### RECORDS FOR THE EXERCISE
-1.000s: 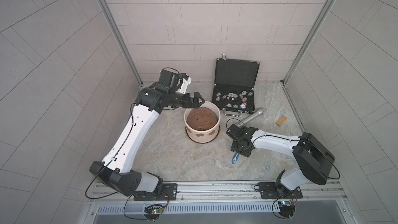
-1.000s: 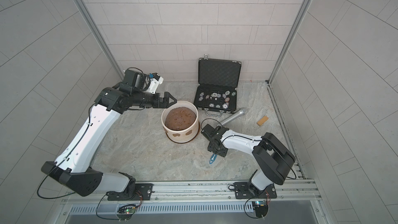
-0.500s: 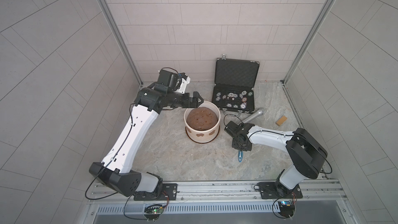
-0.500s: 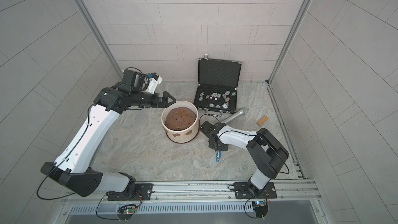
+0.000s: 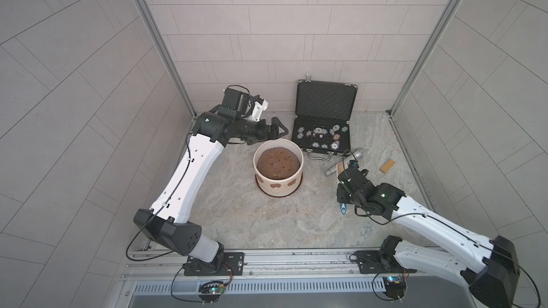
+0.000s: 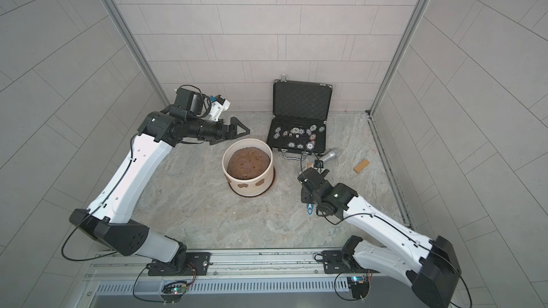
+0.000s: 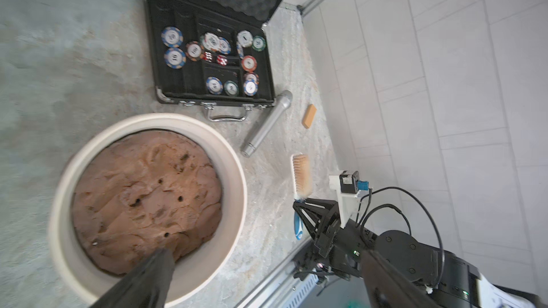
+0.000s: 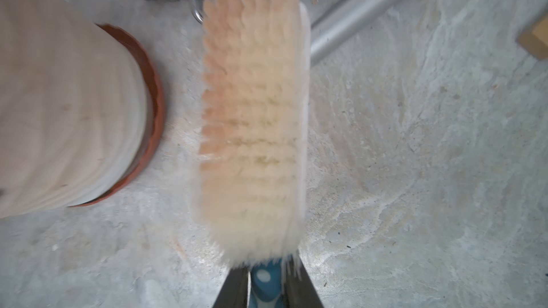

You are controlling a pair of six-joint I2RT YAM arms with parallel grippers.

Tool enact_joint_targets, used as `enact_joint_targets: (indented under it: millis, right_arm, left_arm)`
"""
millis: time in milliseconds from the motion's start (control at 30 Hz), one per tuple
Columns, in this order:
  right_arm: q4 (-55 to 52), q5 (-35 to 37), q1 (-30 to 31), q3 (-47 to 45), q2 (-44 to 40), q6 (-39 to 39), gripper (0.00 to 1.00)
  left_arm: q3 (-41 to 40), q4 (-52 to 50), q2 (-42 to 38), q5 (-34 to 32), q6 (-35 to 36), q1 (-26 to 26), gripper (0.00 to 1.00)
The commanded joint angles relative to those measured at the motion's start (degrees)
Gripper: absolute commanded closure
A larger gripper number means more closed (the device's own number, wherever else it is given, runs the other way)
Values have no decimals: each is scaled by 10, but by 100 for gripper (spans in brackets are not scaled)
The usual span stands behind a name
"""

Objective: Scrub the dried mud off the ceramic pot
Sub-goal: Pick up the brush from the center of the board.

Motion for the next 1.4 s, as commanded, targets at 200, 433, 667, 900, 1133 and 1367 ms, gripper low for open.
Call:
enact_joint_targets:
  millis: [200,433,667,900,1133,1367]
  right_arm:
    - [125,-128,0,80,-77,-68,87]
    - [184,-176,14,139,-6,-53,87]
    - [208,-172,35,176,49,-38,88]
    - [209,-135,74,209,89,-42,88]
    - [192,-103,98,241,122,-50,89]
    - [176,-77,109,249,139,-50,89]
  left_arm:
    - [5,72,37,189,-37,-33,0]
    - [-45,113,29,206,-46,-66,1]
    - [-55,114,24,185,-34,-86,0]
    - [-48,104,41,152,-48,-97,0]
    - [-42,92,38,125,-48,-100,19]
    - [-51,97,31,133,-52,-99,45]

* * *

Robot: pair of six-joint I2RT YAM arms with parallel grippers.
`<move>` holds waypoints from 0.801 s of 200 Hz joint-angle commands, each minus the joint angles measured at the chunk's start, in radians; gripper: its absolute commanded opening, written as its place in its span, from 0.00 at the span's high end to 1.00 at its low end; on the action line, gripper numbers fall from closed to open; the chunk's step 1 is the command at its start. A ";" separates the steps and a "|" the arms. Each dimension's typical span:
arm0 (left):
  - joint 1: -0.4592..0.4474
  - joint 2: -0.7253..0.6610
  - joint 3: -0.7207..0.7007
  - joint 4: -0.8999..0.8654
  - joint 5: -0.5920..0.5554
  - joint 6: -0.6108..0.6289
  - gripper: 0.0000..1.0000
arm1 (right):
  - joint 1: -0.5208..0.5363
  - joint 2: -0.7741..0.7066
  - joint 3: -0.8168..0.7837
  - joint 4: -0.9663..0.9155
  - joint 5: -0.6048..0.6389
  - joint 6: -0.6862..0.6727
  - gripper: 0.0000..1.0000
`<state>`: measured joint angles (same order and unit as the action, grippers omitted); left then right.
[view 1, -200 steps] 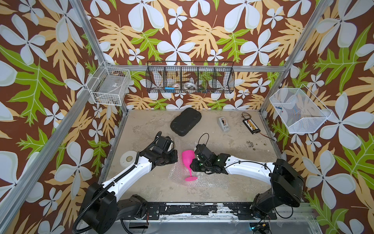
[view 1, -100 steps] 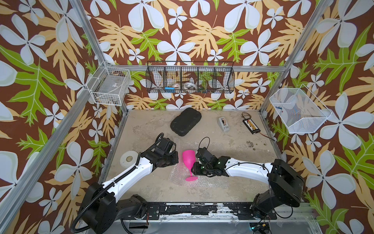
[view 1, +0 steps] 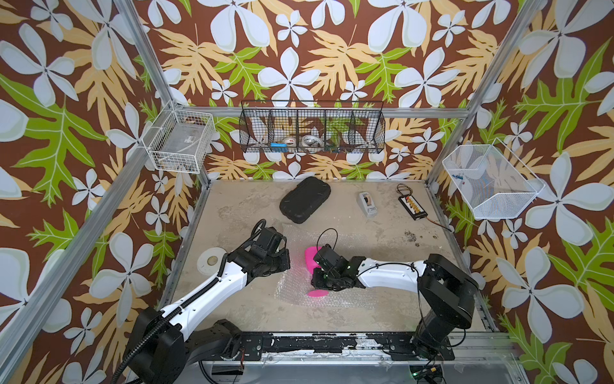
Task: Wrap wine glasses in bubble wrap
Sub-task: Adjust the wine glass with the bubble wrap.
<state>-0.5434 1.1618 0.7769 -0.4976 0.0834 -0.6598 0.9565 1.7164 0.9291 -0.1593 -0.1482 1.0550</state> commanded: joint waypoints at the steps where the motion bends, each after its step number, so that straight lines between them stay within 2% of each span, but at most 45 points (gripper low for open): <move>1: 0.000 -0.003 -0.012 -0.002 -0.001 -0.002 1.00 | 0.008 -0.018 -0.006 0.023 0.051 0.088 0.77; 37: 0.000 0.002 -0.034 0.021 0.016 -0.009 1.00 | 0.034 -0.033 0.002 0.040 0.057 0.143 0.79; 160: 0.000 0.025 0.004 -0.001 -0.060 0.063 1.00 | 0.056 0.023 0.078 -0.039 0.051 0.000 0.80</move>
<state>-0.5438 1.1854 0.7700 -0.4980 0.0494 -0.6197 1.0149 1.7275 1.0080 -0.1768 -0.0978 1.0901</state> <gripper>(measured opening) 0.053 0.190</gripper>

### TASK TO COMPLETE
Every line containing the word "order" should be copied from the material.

### EXERCISE SOLUTION
Columns, in this order:
`<state>`: measured joint angles (same order and unit as the action, grippers omitted); left then right.

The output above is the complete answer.